Tutto sommato, non c'è neppure bisogno della teoria del cavaliere morto nei dintorni. La vicenda di Tommaso Becket ebbe un'eco enorme, e un tale impatto sull'immaginazione popolare, da propagarsi con energia fino a raggiungere posti lontani, ben oltre il periodo successivo alla morte del Santo.

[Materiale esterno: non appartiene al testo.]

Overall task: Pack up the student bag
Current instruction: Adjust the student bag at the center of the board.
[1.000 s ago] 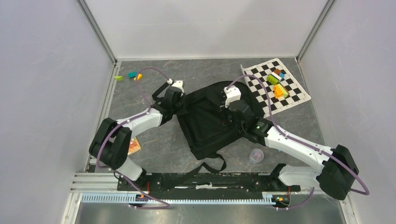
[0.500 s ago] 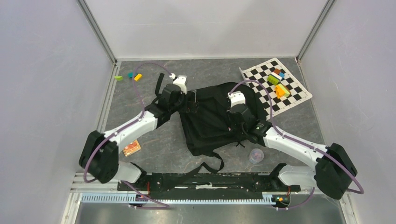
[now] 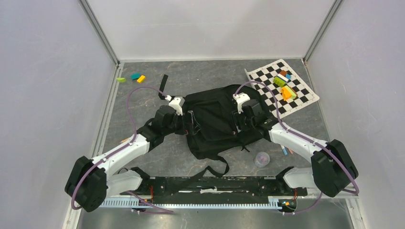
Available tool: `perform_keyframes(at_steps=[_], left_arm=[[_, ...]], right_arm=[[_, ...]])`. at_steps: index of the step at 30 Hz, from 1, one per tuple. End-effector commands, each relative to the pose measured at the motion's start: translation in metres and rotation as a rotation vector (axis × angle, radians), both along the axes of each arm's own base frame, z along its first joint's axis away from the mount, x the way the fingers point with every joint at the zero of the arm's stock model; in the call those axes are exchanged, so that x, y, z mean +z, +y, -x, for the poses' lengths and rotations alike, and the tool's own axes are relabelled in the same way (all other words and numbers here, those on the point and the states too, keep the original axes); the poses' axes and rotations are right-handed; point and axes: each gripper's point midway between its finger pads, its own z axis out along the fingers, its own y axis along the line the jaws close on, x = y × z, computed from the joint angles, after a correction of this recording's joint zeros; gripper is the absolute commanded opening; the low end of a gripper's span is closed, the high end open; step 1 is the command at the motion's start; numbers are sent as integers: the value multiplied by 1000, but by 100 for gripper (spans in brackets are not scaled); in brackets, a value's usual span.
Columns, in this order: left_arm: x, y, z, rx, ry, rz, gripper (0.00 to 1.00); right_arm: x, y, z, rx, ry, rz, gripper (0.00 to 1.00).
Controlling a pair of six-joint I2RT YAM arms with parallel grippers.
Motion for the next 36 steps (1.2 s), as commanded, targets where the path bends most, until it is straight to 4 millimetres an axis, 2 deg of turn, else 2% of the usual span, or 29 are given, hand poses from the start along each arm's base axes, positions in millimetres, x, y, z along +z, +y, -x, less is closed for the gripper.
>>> perform_keyframes(at_steps=[1,7,10,14,16,20,23,26,32,36], left_arm=[[16,-8,8,-20,-14,100,98],[16,-1,17,-8,-29,112,98],[11,-1,21,-23,-20,110,98],[7,-2,23,-44,-16,99,95],[3,-3,23,-54,-8,86,90],[-1,-3,22,-58,3,72,67],[-3,-2,23,-55,5,69,58],[-4,-2,24,-54,8,70,52],[-4,-2,25,-52,9,77,48],[-5,-2,25,-53,11,75,48]], right_arm=[[-11,24,20,131,114,-72,60],[-6,42,18,161,140,-140,86],[-6,47,17,171,154,-155,91],[3,52,15,152,148,-192,95],[13,52,13,130,130,-213,97],[37,50,9,90,76,-254,98],[49,51,8,82,49,-280,98],[45,49,4,65,47,-263,98],[22,44,0,46,73,-204,98],[13,54,4,88,102,-233,98]])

Basti pensare che nel Trecento, dunque già duecento anni dopo, questa eco non era spenta, tanto da suscitare, nella lontana Islanda (stavolta lontana per davvero!), la stesura della Thomas Saga Erkybiskups, lunghissimo componimento scritto in islandese e attribuito all'abate Arngrim.
Se invece si vuole dare un'occhiata ai soli anni immediatamente successivi alla morte di Tommaso Becket, si ebbe la realizzazione delle seguenti opere (fra parentesi, la data presunta di stesura) (*):
1) la Vita S. Thomae di Edward Grim (1171-72);
2) la Vita et Passio S. Thomae di William di Canterbury, seguito da un ponderoso volume di Miracula dello stesso autore (1174);
3) la Vita S. Thomae di Herbert di Bosham (1184-86);
4) la Vita S. Thomae di Alan di Tewkesbury, opera citata dal Bosham (1174-76);
5) la Vita S. Thomae di William FitzStephen (1173-74);
6) la Vita S. Thomae a volte attribuita a Roger de Pontigny, a volte attribuita ad anonimo (1176-77);
7) la Vie de Saint Thomas, scritta in francese da Guernes de Pont Saint Maxence (1172-74) - (queste ultime due opere testimoniano la fama di San Tommaso Becket oltre i confini dell'Inghilterra, noché un desiderio di diffonderne le vicende anche in lingua volgare);
8) la Vita di John di Salisbury (1174-79)
9) una Vita anonima contenuta nella cosiddetta Lambeth Collection, scritta da un monaco che si dichiara spettatore dell'assassinio (1180 circa);
10) un'opera di Robert di Cricklade, andata perduta (1180);
11) la Passio S. Thomae di Benedict di Peterborough, anch'esso seguito da un abbondante tomo di Miracula (1174);
12) il cosiddetto Quadrilogus, compendio composto sulla base delle Vitae di William di Canterbury, John di Salisbury, Alan di Tewkesbury e Benedict di Peterborough (1199).
Come vedete, non abbiamo ancora oltrepassato la barriera del secolo, e siamo fermi al trentennio successivo alla morte dell'Arcivescovo; eppure, vi sono già dodici opere documentate.
Un evento di tale portata aveva dunque forza sufficiente per giungere in Puglia da solo.
(*) Fonti: Pier Giorgio Vautero, Thomas Becket nella letteratura inglese ed europea, Verona, Il Segno, 1991; James Craigie Robinson, Materials for the history of Thomas Becket, Archbishop of Canterbury, 7 voll., London, Longman 1875.